▶ **WORK TO COMPLETE**
Starting with the first line below, reproduce each line exactly until you have included the one bearing "Can you please take a look at the photo below".

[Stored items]
__________

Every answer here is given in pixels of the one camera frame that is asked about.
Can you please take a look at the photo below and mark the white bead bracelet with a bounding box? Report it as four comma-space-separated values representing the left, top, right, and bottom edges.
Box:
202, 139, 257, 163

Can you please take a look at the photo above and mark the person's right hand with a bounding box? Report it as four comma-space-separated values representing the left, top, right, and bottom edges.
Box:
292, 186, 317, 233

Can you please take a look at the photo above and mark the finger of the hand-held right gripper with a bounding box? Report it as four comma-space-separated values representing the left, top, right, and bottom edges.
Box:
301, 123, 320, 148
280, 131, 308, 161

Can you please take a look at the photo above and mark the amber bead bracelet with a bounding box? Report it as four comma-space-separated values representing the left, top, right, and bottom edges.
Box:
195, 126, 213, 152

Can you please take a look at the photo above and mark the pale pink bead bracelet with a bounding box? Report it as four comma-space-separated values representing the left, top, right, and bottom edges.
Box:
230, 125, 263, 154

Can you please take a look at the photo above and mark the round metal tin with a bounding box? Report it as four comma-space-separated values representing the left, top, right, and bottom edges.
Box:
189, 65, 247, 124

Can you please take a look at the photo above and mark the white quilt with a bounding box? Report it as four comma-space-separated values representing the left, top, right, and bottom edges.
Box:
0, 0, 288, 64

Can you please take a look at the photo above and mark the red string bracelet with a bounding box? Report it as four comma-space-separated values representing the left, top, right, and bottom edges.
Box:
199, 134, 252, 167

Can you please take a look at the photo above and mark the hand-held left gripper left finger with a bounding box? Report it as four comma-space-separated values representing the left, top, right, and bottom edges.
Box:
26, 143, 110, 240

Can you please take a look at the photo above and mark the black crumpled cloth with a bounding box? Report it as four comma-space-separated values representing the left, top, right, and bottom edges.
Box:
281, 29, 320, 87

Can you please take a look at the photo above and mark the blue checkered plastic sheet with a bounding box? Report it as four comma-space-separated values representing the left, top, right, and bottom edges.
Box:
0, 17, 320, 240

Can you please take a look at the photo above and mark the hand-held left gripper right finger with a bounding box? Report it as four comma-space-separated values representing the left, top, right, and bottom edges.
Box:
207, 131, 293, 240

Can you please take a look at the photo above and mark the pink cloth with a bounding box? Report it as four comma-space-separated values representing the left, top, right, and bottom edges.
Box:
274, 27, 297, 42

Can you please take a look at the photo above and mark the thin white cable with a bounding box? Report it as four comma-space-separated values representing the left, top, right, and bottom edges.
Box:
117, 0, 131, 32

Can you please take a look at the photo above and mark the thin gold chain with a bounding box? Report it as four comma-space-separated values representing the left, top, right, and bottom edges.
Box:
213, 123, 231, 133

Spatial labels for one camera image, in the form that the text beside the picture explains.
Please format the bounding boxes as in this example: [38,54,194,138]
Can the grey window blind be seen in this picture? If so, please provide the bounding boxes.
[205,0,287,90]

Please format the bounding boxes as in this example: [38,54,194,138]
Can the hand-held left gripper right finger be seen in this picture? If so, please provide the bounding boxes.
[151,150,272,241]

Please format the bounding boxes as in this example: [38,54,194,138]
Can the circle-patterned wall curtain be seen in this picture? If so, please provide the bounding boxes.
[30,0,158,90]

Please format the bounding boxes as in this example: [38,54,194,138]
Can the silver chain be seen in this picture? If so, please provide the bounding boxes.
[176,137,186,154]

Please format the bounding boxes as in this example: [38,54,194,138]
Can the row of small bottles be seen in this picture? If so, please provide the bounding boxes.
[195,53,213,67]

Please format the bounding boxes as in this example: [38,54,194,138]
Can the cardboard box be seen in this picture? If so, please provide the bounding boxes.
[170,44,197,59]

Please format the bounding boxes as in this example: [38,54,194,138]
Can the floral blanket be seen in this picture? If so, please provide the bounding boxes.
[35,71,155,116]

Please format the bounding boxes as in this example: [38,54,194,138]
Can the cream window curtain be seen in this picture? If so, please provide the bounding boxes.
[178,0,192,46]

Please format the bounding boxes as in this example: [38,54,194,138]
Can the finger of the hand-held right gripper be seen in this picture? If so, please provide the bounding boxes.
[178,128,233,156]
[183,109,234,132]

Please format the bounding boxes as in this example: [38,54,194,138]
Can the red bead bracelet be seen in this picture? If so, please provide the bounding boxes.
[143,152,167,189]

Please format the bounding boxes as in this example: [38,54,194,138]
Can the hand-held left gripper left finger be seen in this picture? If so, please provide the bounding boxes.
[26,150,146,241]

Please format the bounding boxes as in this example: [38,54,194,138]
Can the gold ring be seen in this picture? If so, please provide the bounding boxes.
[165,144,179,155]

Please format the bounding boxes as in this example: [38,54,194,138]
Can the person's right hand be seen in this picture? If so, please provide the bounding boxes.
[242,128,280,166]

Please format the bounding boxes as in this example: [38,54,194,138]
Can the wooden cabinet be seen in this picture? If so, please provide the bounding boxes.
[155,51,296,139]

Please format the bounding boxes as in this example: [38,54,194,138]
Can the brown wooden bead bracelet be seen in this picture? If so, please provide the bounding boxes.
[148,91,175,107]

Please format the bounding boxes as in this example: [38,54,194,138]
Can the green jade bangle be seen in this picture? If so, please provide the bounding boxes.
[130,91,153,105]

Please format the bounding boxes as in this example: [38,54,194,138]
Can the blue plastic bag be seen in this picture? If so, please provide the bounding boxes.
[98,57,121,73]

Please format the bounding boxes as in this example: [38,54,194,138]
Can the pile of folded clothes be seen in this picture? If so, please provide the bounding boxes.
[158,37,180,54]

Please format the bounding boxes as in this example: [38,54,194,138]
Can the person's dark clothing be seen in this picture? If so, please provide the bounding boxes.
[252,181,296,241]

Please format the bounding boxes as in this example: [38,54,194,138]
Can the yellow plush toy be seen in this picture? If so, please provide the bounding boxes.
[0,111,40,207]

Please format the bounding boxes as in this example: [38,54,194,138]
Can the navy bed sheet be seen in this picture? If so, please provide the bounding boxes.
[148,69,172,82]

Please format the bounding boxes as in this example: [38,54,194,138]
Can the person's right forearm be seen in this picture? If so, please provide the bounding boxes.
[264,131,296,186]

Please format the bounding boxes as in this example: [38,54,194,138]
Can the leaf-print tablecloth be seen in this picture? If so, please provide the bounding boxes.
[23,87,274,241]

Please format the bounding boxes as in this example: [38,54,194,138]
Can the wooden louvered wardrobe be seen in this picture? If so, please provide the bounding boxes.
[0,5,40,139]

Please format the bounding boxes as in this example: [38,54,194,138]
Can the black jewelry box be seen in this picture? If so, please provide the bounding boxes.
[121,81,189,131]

__________

▶ **SOLUTION TO THE PROBLEM**
Every answer here is given in pixels of the one camera frame that is asked about.
Can you please take a look at the photo below and mark the white bead bracelet with a bounding box? Report it as four comma-space-separated values representing the left, top, right, and bottom edges.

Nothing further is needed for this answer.